THE LINK BETWEEN MENTAL HEALTH AND GUT HEALTH
The gut and the brain are in constant communication. Here we explain how, though this section gets a bit technical.
The gastrointestinal (GI) tract is the series of organs that that manage the journey everything we eat and drink; food and liquids travel through when they’re swallowed, digested, nutrients absorbed and finally leave the body as waste.
Located within the GI tract is the enteric nervous system, which controls the function of the GI and communicates with the brain via the sympathetic and parasympathetic nervous systems.
The sympathetic nervous system kicks into gear when we face stressful situations, triggering our “fight or flight” response. Then, when we feel we’re out of danger, the parasympathetic nervous system works to calm the body down, sometimes called “rest and digest”.

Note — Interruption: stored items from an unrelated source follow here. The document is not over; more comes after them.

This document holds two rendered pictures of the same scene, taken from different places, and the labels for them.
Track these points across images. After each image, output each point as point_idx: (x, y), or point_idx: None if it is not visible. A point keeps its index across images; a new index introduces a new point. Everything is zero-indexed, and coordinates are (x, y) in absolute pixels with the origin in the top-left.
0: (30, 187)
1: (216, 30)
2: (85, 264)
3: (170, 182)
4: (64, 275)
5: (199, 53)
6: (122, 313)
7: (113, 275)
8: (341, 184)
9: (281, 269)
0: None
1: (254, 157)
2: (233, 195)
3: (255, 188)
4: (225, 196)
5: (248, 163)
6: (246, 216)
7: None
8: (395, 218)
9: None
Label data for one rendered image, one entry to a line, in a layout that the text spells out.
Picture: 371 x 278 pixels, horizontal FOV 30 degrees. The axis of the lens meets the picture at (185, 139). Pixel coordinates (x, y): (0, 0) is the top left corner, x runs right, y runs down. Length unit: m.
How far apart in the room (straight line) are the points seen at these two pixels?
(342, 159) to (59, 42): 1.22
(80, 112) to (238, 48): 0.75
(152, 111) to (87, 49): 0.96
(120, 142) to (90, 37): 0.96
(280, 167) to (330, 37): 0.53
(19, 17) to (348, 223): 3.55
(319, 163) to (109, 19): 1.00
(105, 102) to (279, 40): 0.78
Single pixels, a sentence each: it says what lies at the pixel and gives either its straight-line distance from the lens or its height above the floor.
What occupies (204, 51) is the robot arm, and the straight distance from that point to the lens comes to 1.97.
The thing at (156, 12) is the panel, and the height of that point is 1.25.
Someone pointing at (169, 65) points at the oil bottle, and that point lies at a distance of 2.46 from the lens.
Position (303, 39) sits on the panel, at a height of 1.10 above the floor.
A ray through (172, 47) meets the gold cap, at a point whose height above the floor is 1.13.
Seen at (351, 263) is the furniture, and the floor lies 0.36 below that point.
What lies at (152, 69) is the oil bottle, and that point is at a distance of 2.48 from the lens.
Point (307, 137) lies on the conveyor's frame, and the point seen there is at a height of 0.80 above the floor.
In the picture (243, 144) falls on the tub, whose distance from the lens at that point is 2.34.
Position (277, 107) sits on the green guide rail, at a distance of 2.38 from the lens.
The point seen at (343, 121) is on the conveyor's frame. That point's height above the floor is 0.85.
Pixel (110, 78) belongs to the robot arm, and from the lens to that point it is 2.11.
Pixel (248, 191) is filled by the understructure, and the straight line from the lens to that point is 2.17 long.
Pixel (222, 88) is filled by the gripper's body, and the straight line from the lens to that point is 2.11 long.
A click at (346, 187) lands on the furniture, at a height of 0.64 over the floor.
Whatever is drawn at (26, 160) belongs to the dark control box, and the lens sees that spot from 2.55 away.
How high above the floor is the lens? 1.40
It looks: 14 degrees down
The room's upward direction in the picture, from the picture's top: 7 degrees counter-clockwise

This is why, when we experience negative emotions the GI tract can speed up or slow down, making the digestive system overly sensitive to bloating, changing the gut microbiota and more. Some great ways to decrease anxiety and mitigate these symptoms include meditation, mindfulness, breathing exercises and yoga. Source: Harvard Health Publishing.
And to top it all off, 90% of serotonin receptors are located in the gut . Serotonin is the chemical in our bodies that helps with sleeping, eating and digesting, and is also considered a natural mood stabiliser. While we can’t diet our way out of depression, some research suggests that eating a healthy, balanced diet may help with our mental health.